To assess the role of VC1123 in intestinal colonization, competitive infection assays were performed in 5–6-day-old C57BL/6 neonatal mice. Equal mixtures (1:1 ratio) of wild-type N16961 with either N16961-ΔVC1123 or N16961-ΔVC1123/cVC1123 were administered intragastrically. Consistently, 24 h post-inoculation, the ΔVC1123 mutant exhibited an 86.34-fold increase in intestinal colonization relative to the wild-type strain (Figure 3A). In contrast, the complemented strain showed colonization levels comparable to wild-type, with a mean CI of 1.06 (Figure 3A), indicating that VC1123 negatively regulates intestinal colonization.

To rule out growth defects as a confounding factor, we compared the in vitro growth kinetics of the mutant and wild-type strains under both aerobic and anaerobic conditions. No significant differences in growth rate were observed (Figure 3B), indicating that the enhanced colonization was not due to altered bacterial fitness in broth culture.

To explore the molecular basis of this phenotype, we performed RNA sequencing on N16961 and N16961-ΔVC1123 cultured in LB medium to mid-log phase (5 h). Deletion of VC1123 did not affect transcription of neighboring genes (VC1120–VC1125; Figure 3F), suggesting minimal polar effects on the surrounding genes. Differential expression analysis identified 174 DEGs in the mutant relative to wild-type, of which 152 were upregulated and 22 were downregulated (Figure 3D). KEGG pathway enrichment revealed that these DEGs were primarily associated with quorum sensing, biosynthesis of siderophore group nonribosomal peptides, and biotin metabolism (Figure 3E).
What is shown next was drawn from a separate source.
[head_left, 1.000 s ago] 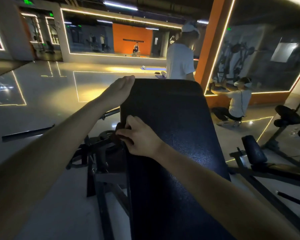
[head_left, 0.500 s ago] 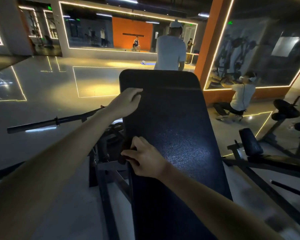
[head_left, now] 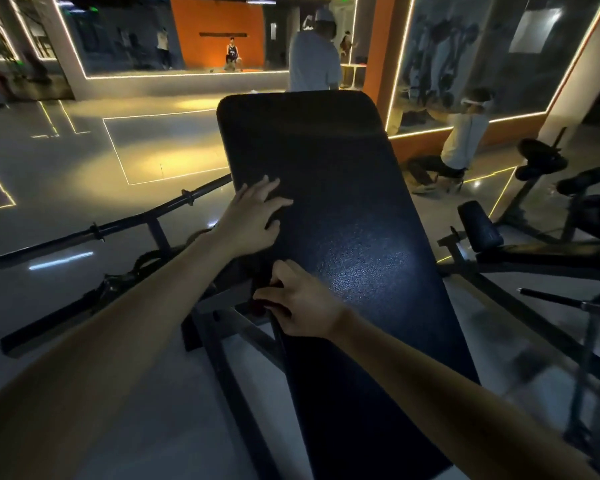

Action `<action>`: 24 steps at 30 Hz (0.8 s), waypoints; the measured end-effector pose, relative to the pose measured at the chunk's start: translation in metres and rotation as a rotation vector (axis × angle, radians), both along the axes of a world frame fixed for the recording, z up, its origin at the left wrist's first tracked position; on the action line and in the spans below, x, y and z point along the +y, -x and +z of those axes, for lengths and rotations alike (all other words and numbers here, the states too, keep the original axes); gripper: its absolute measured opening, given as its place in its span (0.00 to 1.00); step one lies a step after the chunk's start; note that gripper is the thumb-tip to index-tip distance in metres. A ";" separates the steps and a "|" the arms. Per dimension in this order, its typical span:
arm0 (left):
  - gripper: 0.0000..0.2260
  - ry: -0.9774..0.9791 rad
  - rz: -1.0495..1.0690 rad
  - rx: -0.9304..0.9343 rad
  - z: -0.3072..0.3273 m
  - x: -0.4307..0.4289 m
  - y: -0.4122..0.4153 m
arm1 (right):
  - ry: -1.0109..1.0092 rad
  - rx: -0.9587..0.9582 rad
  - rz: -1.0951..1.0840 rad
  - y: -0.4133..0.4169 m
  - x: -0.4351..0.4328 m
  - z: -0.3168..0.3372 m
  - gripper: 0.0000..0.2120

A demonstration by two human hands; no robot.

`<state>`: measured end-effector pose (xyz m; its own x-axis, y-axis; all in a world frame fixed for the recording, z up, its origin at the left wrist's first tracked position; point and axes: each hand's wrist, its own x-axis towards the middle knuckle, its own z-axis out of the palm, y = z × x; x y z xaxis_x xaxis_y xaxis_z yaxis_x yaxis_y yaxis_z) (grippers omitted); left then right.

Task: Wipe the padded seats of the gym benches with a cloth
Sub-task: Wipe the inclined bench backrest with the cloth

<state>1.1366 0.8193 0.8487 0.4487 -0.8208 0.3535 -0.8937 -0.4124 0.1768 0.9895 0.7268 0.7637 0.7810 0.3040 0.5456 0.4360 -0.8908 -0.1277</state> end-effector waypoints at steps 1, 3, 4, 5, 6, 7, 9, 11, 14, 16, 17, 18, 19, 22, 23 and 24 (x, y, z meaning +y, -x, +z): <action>0.22 -0.014 -0.008 -0.013 -0.005 0.003 0.005 | 0.003 0.001 -0.005 0.005 0.002 -0.004 0.13; 0.23 -0.023 -0.026 -0.033 -0.018 0.011 0.015 | -0.004 0.007 -0.005 0.016 0.006 -0.014 0.13; 0.23 -0.024 -0.034 -0.043 -0.024 0.016 0.021 | -0.011 0.009 -0.007 0.021 0.008 -0.019 0.14; 0.23 -0.022 -0.039 -0.053 -0.031 0.021 0.026 | -0.018 0.015 -0.012 0.028 0.011 -0.025 0.13; 0.23 -0.015 -0.044 -0.064 -0.037 0.025 0.031 | -0.026 0.025 -0.018 0.034 0.014 -0.030 0.13; 0.23 -0.004 -0.047 -0.073 -0.043 0.029 0.036 | -0.033 0.037 -0.025 0.041 0.016 -0.035 0.12; 0.22 0.012 -0.051 -0.082 -0.054 0.036 0.044 | -0.045 0.061 -0.037 0.054 0.021 -0.044 0.13; 0.22 0.009 -0.058 -0.090 -0.064 0.041 0.052 | -0.039 0.085 -0.049 0.066 0.025 -0.051 0.13; 0.22 0.006 -0.078 -0.098 -0.077 0.044 0.064 | -0.030 0.100 -0.083 0.087 0.031 -0.067 0.14; 0.22 0.009 -0.086 -0.083 -0.085 0.047 0.072 | -0.040 0.119 -0.108 0.101 0.035 -0.079 0.14; 0.22 0.014 -0.088 -0.080 -0.089 0.048 0.076 | -0.045 0.126 -0.113 0.107 0.038 -0.085 0.14; 0.23 0.019 -0.090 -0.076 -0.092 0.049 0.079 | -0.045 0.131 -0.116 0.113 0.040 -0.090 0.15; 0.22 0.025 -0.092 -0.069 -0.095 0.050 0.082 | -0.042 0.138 -0.118 0.119 0.042 -0.094 0.15; 0.22 0.041 -0.091 -0.057 -0.101 0.051 0.089 | -0.036 0.155 -0.131 0.134 0.047 -0.103 0.14; 0.22 0.049 -0.089 -0.055 -0.103 0.051 0.090 | -0.034 0.166 -0.129 0.139 0.049 -0.106 0.14; 0.22 0.055 -0.087 -0.054 -0.104 0.051 0.092 | -0.031 0.178 -0.124 0.144 0.050 -0.109 0.14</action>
<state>1.0450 0.8700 0.7444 0.3557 -0.8343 0.4213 -0.9345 -0.3240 0.1473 0.8453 0.7773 0.6546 0.8960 0.1851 0.4035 0.2917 -0.9307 -0.2208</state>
Notably, the outer membrane protein gene ompU was dramatically upregulated (315.6-fold) in the ΔVC1123 strain, while ompT was downregulated (8.47-fold). In contrast, the virulence-associated regulators toxR and toxS showed no significant changes in expression. Additionally, relB and the transposase orfAB subunit A were strongly downregulated (90.9-fold and 66.67-fold, respectively).
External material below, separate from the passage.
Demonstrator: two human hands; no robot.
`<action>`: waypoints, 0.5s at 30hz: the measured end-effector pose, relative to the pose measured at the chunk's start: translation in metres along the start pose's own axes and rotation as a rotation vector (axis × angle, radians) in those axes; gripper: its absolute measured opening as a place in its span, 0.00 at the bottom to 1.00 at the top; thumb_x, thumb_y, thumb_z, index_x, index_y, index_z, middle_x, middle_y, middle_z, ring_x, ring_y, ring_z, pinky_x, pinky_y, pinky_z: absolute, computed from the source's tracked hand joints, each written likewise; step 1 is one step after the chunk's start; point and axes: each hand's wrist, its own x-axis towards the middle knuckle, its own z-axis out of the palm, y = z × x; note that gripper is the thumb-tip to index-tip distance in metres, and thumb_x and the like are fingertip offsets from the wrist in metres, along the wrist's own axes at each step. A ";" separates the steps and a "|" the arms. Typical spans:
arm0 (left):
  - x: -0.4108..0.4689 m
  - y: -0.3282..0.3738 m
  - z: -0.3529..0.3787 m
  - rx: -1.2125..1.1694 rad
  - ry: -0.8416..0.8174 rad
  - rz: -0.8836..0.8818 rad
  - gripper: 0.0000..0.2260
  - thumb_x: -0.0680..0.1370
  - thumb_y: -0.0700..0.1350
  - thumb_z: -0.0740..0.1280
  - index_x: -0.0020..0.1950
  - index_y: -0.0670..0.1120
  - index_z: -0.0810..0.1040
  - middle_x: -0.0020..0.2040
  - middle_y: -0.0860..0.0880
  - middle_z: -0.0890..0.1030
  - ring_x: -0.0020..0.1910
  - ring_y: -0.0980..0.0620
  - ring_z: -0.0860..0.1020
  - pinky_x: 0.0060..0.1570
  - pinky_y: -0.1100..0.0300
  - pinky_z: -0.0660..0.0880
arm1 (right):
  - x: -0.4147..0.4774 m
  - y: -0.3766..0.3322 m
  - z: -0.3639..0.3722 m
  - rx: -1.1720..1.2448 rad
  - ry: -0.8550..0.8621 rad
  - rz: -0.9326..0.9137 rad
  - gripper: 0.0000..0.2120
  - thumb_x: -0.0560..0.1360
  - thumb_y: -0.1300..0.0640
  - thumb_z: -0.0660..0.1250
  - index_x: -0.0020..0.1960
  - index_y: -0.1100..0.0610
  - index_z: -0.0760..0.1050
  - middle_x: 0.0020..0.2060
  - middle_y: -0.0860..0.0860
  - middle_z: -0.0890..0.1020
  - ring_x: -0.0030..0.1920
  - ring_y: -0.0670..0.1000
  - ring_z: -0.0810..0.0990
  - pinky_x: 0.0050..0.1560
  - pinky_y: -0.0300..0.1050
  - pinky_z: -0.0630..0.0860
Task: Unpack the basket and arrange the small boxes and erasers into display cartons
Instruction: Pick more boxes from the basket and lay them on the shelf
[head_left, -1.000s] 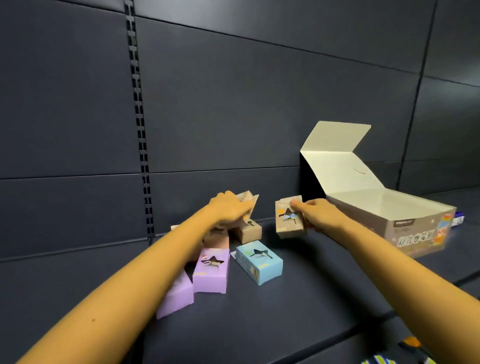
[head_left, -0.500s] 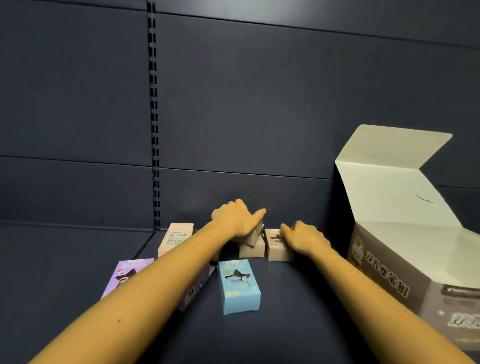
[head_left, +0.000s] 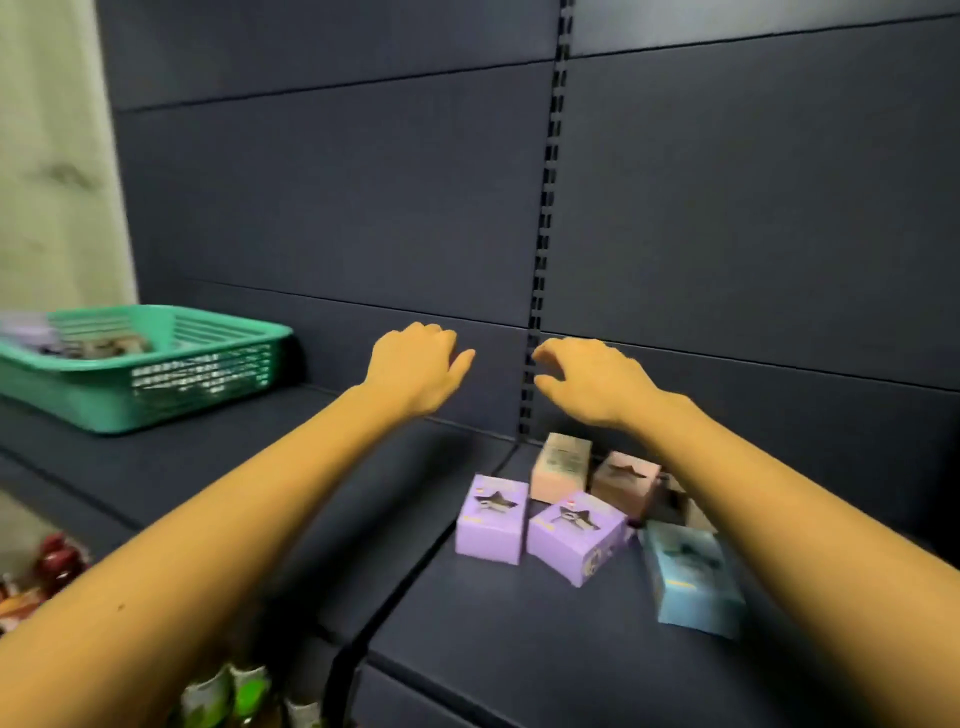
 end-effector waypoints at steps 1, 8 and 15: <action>-0.008 -0.020 -0.003 0.035 -0.011 -0.034 0.20 0.81 0.55 0.53 0.56 0.42 0.76 0.57 0.44 0.78 0.57 0.43 0.74 0.50 0.52 0.69 | 0.006 -0.016 0.006 0.008 -0.015 -0.041 0.20 0.79 0.50 0.57 0.70 0.52 0.65 0.67 0.50 0.72 0.65 0.55 0.71 0.59 0.51 0.70; -0.069 -0.167 -0.030 0.140 -0.057 -0.266 0.19 0.80 0.55 0.55 0.61 0.44 0.74 0.62 0.43 0.76 0.63 0.42 0.72 0.57 0.50 0.69 | 0.053 -0.151 0.037 0.104 -0.023 -0.286 0.20 0.80 0.52 0.56 0.71 0.50 0.64 0.68 0.48 0.71 0.66 0.53 0.71 0.62 0.52 0.72; -0.118 -0.296 -0.054 0.241 -0.101 -0.298 0.20 0.80 0.55 0.55 0.63 0.44 0.72 0.63 0.45 0.75 0.64 0.44 0.71 0.59 0.52 0.67 | 0.102 -0.290 0.060 0.113 -0.030 -0.387 0.19 0.79 0.49 0.57 0.69 0.50 0.67 0.66 0.50 0.74 0.63 0.55 0.73 0.56 0.51 0.73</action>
Genes involved in the quorum sensing, including ABC transporter permease protein, ABC transporter ATP-binding protein, peptide ABC transporter permease protein, and peptide ABC transporter ATP-binding protein, were significantly upregulated, with an average increase of 2.74-fold. Furthermore, multiple genes critical for iron acquisition via vibriobactin biosynthesis were significantly induced, including vibriobactin-specific 2,3-dihydroxybenzoate-AMP ligase, vibriobactin synthesis protein, vibriobactin synthase component D, and vibriobactin-specific isochorismate synthase (Figure 3G).

To evaluate whether deletion of VC1123 increased bile salt tolerance, V. cholerae N16961 and N16961-ΔVC1123 were cultured in LB medium supplemented with different concentrations of bile salts, and bacterial growth was compared under the indicated conditions. The results showed that, compared with the N16961 strain, N16961-ΔVC1123 exhibited a pronounced growth advantage at bile salt concentrations of 0.3 and 0.5% (Figure 3H).

To further verify whether the expression of ompU and ompT also differed between the wild-type strain and the VC1123 mutant under AKI conditions, rather than only in LB medium, RT-qPCR analysis was performed. The results showed that, under AKI culture conditions, ompU was significantly upregulated, whereas ompT was significantly downregulated in the VC1123 deletion mutant compared with the wild-type strain (Figure 3I), consistent with the observations in LB medium.

To validate the RNA-seq findings, six DEGs were selected for RT-qPCR analysis. The expression trends observed by RT-qPCR were fully consistent with those from transcriptomic data (Figure 4), confirming the reliability of the sequencing results.